TASK PROMPT -
Write the records out exactly as shown. No pictures.

(Stored items from a collection)
═══

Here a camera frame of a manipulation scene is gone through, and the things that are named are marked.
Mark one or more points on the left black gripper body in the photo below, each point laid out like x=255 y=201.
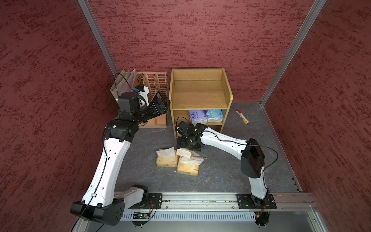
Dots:
x=151 y=110

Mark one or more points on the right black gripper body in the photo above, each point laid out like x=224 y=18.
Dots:
x=187 y=143

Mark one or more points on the yellow-green tissue pack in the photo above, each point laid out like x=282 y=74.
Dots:
x=184 y=153

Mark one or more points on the yellow tissue box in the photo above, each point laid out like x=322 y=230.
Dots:
x=167 y=158
x=190 y=166

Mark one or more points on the purple tissue pack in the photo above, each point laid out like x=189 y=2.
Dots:
x=198 y=116

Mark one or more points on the blue tissue pack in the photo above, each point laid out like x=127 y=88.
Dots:
x=214 y=115

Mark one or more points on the wooden three-tier shelf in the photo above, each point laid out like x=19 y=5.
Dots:
x=199 y=89

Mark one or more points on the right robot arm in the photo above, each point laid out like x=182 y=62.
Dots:
x=248 y=152

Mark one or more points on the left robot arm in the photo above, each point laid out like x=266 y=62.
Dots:
x=99 y=204

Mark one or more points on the beige plastic file organizer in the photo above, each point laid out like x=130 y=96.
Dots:
x=157 y=84

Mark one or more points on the pink folder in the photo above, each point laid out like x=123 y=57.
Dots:
x=130 y=80

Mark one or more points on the grey cardboard folder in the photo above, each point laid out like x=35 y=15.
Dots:
x=119 y=84

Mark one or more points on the red white marker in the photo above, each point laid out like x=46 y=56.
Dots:
x=245 y=120

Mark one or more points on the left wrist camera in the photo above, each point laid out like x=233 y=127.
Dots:
x=142 y=95

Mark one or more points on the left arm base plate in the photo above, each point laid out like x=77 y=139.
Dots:
x=155 y=200

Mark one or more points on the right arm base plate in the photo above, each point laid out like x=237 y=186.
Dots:
x=248 y=201

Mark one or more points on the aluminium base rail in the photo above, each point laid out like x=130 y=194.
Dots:
x=227 y=201

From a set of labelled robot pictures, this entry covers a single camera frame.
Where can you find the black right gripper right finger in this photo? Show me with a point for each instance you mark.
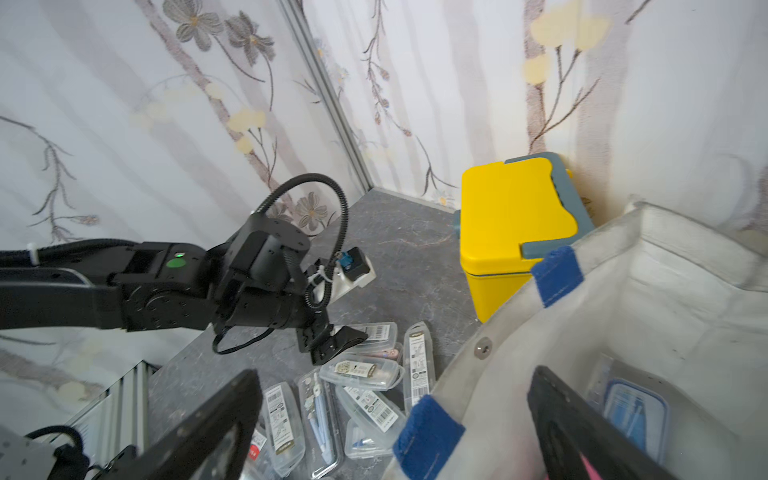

═══

EXERCISE RESULT -
Here a camera frame of a manipulation scene is gone through, and the things that are named are marked.
Mark one or more points on the left black gripper body in the photo below, each point laid out like x=255 y=201.
Dots:
x=151 y=110

Mark one or more points on the right black gripper body in the photo above, each point laid out like x=224 y=18.
Dots:
x=187 y=143

Mark one or more points on the yellow-green tissue pack in the photo above, each point laid out like x=282 y=74.
Dots:
x=184 y=153

Mark one or more points on the yellow tissue box in the photo above, each point laid out like x=322 y=230.
Dots:
x=167 y=158
x=190 y=166

Mark one or more points on the purple tissue pack in the photo above, each point laid out like x=189 y=2.
Dots:
x=198 y=116

Mark one or more points on the blue tissue pack in the photo above, each point laid out like x=127 y=88.
Dots:
x=214 y=115

Mark one or more points on the wooden three-tier shelf in the photo above, each point laid out like x=19 y=5.
Dots:
x=199 y=89

Mark one or more points on the right robot arm in the photo above, each point laid out like x=182 y=62.
Dots:
x=248 y=152

Mark one or more points on the left robot arm in the photo above, each point laid out like x=266 y=62.
Dots:
x=99 y=204

Mark one or more points on the beige plastic file organizer in the photo above, each point laid out like x=130 y=96.
Dots:
x=157 y=84

Mark one or more points on the pink folder in the photo above, each point laid out like x=123 y=57.
Dots:
x=130 y=80

Mark one or more points on the grey cardboard folder in the photo above, each point laid out like x=35 y=15.
Dots:
x=119 y=84

Mark one or more points on the red white marker in the photo above, each point laid out like x=46 y=56.
Dots:
x=245 y=120

Mark one or more points on the left wrist camera in the photo above, each point laid out like x=233 y=127.
Dots:
x=142 y=95

Mark one or more points on the left arm base plate in the photo above, each point laid out like x=77 y=139.
Dots:
x=155 y=200

Mark one or more points on the right arm base plate in the photo above, each point laid out like x=237 y=186.
Dots:
x=248 y=201

Mark one or more points on the aluminium base rail in the photo above, each point laid out like x=130 y=194.
Dots:
x=227 y=201

From a set of labelled robot pictures, this entry covers a single camera frame.
Where can you find the black right gripper right finger in this photo? Show me with a point for each instance you mark.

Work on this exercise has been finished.